President-elect Donald Trump on Monday vowed to issue executive orders imposing new punitive tariffs on all imports from Mexico, Canada, and China on the first day of his presidency. Posting on social media, Trump said he would target Canada and Mexico with a 25% tariff, and China with a 10% tariff “above any additional tariffs,” until the three countries address complaints over illegal migration and drug trafficking.

The Canadian dollar fell 1.1% against the US dollar to a four-year low on the news, while the Mexican peso traded close to its weakest since 2022. The Chinese yuan weakened to 7.25 against the US dollar, while Chinese equities fell slightly. The tariffs as described would target the United States’ largest trade partners—in order of rank: Mexico, Canada, and then China, according to September trade statistics.

While details are still thin at this stage, we see several takeaways for global investors:

The anticipated transactional nature of tariff policy is taking shape. The use of tariffs to target non-trade issues confirms a transactional orientation from the Trump administration, in our view, aimed at gaining leverage and achieving outcomes over conforming to prior processes or norms. The president-elect’s choice of Scott Bessent as Treasury secretary has been seen in the market as an anchor of stability and responsibility in the Trump cabinet. This does not suggest Bessent won’t champion Trump’s tariff strategy. In a recent Fox News oped, Bessent said tariffs could help “getting allies to spend more on their own defense, opening foreign markets to US exports, securing cooperation on ending illegal immigration and interdicting fentanyl trafficking, or deterring military aggression.” Trump himself in May 2019 briefly threatened Mexico with an escalating 5% tariff rate over border and migration issues, before ultimately dropping the approach.

The timing and narrow focus of the latest threat suggest scope for negotiation. The current USMCA free trade agreement between the US, Canada, and Mexico is not technically up for review until 2026, but this latest tariff threat effectively marks the start of negotiations. Its national security framing offers legal cover, and both Mexico and Canada have already signaled plans to negotiate.

Stepping back, all three countries remain heavily reliant on each other economically, and hefty taxes on key US imports like crude oil or softwood lumber risk exacerbating US consumer inflation.
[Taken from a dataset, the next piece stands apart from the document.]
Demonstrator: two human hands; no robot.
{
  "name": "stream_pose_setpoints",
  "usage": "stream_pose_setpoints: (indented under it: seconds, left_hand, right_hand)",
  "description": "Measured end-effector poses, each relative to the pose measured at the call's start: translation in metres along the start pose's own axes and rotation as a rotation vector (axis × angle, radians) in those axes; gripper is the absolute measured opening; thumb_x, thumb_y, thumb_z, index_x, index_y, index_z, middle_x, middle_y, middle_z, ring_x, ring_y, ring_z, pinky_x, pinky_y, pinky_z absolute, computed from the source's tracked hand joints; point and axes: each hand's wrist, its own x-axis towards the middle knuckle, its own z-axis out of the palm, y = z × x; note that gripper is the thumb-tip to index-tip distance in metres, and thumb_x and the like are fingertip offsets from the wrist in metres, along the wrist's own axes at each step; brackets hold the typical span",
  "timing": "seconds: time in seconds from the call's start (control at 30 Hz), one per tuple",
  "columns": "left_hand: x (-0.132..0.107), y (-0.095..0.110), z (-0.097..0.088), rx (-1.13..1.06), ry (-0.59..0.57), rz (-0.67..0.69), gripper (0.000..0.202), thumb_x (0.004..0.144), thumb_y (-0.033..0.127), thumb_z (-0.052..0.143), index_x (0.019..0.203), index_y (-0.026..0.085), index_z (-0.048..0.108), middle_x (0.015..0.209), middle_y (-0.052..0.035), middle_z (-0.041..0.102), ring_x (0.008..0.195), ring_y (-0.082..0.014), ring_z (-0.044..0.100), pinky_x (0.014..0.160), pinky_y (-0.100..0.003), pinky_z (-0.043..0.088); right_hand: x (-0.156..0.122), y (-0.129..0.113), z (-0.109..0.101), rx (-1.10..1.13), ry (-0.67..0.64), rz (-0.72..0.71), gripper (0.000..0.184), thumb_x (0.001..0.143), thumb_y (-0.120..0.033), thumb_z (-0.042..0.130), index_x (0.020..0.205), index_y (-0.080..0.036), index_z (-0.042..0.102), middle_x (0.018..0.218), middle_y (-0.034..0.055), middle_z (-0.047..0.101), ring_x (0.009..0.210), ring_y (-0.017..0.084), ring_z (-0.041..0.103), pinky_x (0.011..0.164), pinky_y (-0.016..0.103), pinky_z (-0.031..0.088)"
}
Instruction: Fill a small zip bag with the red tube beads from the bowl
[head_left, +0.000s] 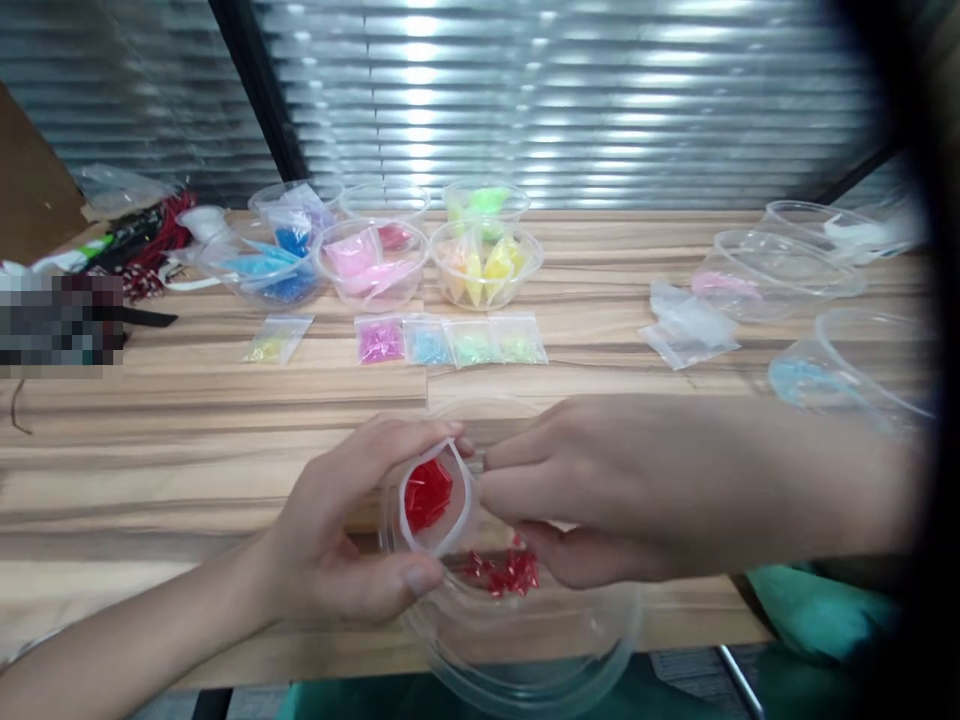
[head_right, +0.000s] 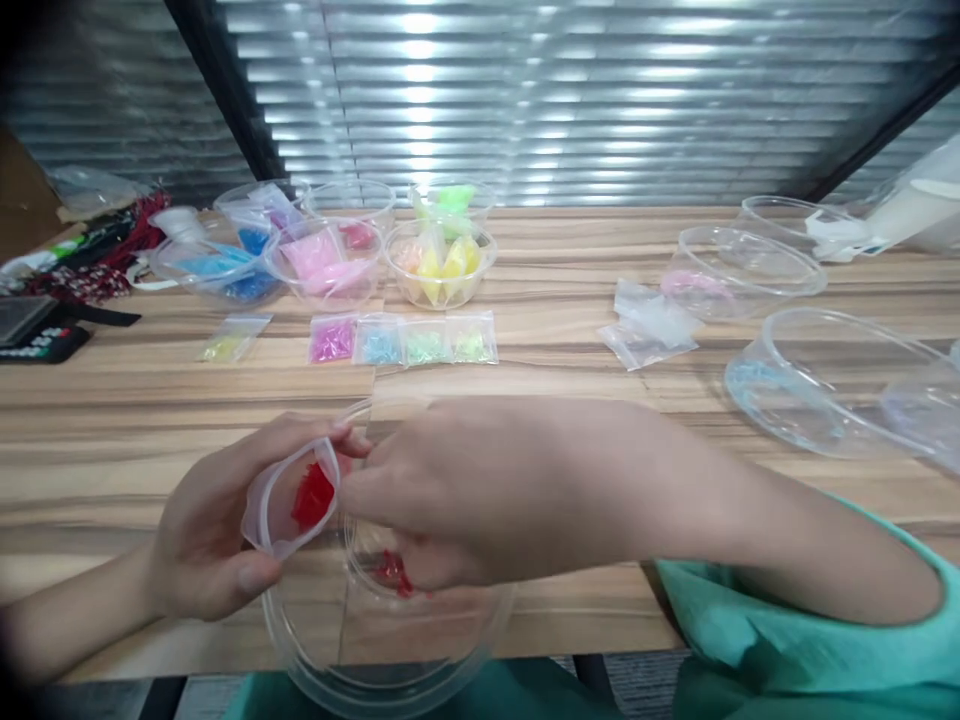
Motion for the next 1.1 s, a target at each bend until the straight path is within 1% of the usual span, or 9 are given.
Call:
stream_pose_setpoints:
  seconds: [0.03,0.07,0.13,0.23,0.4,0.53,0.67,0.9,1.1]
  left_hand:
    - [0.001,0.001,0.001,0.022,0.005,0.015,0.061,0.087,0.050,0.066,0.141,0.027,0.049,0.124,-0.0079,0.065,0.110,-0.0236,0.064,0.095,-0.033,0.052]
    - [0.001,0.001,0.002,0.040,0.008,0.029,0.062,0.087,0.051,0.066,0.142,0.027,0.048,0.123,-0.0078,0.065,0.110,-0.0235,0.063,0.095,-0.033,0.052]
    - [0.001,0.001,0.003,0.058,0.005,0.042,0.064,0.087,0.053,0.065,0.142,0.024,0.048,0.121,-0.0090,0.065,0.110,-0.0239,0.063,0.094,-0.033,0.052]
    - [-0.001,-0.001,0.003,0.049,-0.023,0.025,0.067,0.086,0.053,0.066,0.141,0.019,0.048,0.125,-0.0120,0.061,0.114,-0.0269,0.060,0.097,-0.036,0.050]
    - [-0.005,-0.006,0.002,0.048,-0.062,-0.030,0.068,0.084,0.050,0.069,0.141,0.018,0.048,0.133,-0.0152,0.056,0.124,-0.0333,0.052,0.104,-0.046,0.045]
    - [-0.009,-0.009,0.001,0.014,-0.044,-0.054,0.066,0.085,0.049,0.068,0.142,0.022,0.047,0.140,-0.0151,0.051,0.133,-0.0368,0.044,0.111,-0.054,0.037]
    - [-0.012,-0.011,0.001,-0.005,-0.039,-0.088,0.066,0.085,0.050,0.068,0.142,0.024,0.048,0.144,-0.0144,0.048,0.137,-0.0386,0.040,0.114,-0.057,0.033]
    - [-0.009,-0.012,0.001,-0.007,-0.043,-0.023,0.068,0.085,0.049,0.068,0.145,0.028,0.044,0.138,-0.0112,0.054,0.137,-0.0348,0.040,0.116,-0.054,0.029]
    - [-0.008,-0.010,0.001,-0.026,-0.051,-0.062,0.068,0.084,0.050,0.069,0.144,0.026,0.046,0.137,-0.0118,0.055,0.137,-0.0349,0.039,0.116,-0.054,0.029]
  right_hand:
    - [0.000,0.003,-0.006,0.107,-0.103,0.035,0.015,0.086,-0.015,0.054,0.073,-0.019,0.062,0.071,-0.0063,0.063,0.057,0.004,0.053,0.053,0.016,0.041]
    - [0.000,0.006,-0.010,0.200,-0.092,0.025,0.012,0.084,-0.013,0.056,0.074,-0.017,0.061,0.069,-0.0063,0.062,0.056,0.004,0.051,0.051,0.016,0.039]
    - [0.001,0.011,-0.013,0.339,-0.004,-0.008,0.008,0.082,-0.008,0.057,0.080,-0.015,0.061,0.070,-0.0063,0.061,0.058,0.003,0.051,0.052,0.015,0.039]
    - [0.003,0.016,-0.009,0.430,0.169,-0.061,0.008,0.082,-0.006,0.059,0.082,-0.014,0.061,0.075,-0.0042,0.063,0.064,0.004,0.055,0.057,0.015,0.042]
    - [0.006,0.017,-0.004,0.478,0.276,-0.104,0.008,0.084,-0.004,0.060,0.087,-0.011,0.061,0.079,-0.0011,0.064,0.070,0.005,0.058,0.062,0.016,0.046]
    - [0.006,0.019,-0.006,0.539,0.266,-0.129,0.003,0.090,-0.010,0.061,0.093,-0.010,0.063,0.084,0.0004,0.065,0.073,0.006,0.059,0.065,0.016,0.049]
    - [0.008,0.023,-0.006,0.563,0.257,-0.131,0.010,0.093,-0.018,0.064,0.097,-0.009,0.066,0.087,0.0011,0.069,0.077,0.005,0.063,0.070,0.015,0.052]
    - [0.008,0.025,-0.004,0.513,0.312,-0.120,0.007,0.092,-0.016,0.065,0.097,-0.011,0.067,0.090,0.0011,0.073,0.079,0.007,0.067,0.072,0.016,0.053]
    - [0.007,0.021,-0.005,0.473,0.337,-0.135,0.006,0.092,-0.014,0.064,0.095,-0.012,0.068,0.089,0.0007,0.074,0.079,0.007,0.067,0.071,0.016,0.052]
We think lasting tariffs would likely take longer to craft, if they were meant to endure legal challenges. The narrow focus on drugs and migration issues suggests the Trump administration wants a path to resolution on these matters outside structural trade-oriented disputes in both North America and with China.
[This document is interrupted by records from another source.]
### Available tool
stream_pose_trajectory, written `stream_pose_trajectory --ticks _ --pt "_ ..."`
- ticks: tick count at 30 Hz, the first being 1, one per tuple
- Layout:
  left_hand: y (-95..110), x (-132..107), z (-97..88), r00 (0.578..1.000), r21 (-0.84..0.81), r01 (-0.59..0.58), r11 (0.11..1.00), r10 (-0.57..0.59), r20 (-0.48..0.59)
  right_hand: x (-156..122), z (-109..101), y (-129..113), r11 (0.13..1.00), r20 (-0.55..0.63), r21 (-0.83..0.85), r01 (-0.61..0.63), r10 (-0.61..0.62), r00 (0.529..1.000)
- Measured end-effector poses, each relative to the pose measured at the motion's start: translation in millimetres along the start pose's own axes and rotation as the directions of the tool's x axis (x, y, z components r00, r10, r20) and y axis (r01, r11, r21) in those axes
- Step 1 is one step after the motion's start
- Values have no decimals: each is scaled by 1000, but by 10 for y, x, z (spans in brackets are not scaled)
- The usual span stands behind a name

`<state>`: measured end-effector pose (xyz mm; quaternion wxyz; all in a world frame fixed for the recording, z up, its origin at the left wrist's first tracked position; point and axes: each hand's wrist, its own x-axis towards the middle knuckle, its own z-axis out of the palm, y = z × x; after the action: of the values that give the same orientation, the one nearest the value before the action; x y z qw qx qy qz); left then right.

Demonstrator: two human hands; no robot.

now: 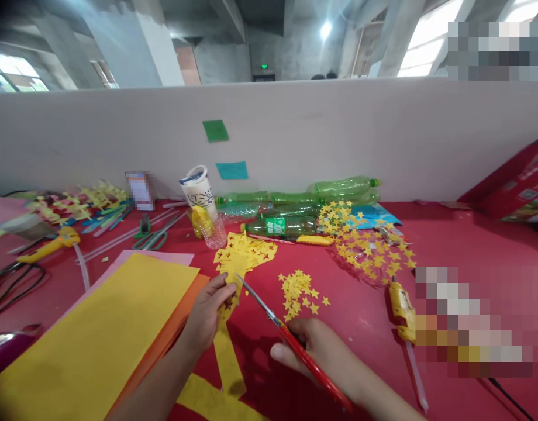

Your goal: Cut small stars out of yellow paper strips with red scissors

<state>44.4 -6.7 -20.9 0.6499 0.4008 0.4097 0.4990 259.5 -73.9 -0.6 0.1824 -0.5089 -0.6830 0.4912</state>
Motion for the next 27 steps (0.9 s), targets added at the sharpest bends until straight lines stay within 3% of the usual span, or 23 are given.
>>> stream_pose_trajectory --ticks 3,7,22,27 --pt "-3 -13 5 1000 -26 10 1000 -9 21 -11 -6 -47 993 52 120 9 -16 999" --pt "-8 -17 6 999 -57 -3 998 5 40 -32 -27 -129 988 91 156 -14 0 996" --pt "33 -18 32 998 87 -67 994 66 13 -55 27 -75 992 56 120 -27 20 998" --pt "47 -30 23 999 111 -44 993 44 9 -66 5 -207 986 113 106 -125 113 987"
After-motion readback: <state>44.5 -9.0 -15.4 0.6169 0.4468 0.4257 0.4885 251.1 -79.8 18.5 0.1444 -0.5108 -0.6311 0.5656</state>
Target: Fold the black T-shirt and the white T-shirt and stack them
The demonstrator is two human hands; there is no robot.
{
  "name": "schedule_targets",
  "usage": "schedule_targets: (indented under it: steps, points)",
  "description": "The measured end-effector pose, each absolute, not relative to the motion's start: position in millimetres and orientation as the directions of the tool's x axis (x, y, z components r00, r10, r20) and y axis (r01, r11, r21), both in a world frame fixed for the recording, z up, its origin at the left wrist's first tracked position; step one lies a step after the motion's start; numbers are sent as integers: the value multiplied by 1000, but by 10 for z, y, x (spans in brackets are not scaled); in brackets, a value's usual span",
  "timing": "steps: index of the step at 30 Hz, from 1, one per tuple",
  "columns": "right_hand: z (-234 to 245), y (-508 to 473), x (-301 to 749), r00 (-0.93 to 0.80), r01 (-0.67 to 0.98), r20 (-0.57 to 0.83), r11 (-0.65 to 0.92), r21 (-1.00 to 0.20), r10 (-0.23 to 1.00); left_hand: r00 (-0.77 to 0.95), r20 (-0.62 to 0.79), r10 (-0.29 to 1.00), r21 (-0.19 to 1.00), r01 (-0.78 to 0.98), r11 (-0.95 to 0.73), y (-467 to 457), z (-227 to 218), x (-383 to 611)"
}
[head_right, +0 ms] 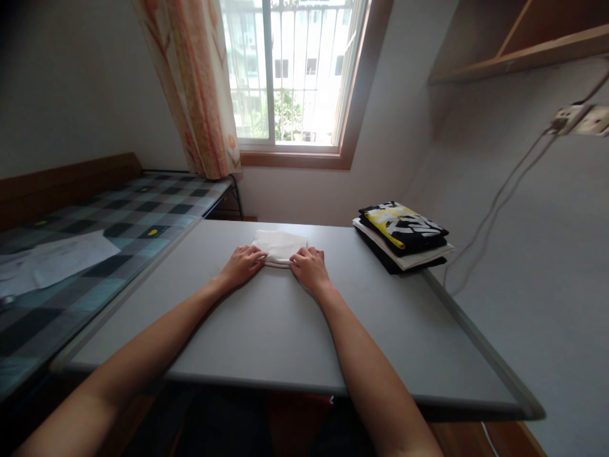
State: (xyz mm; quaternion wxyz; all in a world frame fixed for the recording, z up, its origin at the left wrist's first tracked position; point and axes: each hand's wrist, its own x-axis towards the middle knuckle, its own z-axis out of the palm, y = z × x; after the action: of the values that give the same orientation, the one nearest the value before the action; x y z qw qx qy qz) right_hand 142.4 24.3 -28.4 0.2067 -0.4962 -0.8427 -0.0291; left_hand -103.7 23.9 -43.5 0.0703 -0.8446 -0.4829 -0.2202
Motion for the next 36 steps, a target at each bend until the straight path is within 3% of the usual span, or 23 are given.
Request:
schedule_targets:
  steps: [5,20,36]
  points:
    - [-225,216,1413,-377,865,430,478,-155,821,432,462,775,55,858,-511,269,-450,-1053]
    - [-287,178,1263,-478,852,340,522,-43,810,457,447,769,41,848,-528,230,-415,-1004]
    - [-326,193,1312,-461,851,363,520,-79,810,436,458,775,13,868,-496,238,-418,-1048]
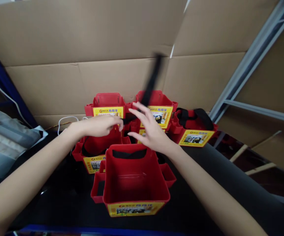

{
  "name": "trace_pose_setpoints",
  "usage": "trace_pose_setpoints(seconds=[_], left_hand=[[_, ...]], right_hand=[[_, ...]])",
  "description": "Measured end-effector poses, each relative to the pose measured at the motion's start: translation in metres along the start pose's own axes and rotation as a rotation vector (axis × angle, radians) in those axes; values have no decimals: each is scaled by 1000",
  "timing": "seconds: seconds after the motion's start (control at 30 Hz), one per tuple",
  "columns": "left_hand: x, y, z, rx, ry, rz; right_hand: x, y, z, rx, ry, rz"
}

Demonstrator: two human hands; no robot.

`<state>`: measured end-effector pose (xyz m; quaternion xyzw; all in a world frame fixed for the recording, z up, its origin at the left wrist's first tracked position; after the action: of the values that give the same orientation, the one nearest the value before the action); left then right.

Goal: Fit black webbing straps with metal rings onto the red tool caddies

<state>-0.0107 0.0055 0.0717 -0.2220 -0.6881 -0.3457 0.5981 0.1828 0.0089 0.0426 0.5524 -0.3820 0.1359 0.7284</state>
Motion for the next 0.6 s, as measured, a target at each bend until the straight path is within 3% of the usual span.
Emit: trace_pose_setpoints(seconds=[0.07,0.13,0.23,0.3,0.43,0.5,0.6], left_hand=[[-9,13,-9,-31,44,107],[-12,15,-11,-25,63,108],[-9,-2,0,29,35,72],[-7,-20,15,102,7,77],[-8,-38,32,160,-71,81],[-8,-27,22,104,-118,-35],[-14,10,-6,84,-190,-250]], right_hand=[[-2,10,-3,57,-86,3],[-9,13,-12,33,-39,153],[-15,3,-36,-140,163,415],[-10,-9,-55,-220,254,496],[12,-23,-82,-252,138,367],[16,-19,-78,-199,53,309],[10,-2,-58,-111,0,286]])
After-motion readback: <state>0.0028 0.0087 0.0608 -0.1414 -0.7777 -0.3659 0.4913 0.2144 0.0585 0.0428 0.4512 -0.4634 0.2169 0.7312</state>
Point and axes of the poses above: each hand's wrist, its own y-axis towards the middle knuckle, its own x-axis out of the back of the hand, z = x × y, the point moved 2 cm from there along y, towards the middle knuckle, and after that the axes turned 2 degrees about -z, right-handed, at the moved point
Tariff threats may trigger near-term market volatility, but the fundamental backdrop remains supportive. Since Trump’s electoral win, markets have primarily focused on the incoming administration’s pro-growth policies. Our base case for the year ahead is for still-solid US growth supported by deregu­lation and improved business confidence, which can more than offset the impact of selective tariffs. This early proposal from President-elect Trump may prompt investors to consider risk outcomes for trade, including the potential for large, blanket tariffs imposed on imports from multiple countries. At a minimum, a return to US diplomacy by social media posts and tariffs suggests a new period of heightened cross-asset volatility may be ahead.

While we remain alert to new tariff risks, we keep our constructive stance on global equities, and on US stocks in particular. Within the US, the technology, utilities, and financial sectors are among those we see as Attractive. We take the fairly muted reaction in China stocks on Tuesday as a reflection of the market’s focus on the core tariff threat—the 60% headline figure—and we continue to recommend a defensive position within China equities. US dollar strength may continue in the short term, with tariffs, tax cuts, and deregulation potentially supporting the currency. But we think the dollar is overvalued, and suggest investors use near-term strength to decrease exposure. We continue to advocate for adding portfolio hedges like gold, and favor diversification into alternatives and other less-correlated assets.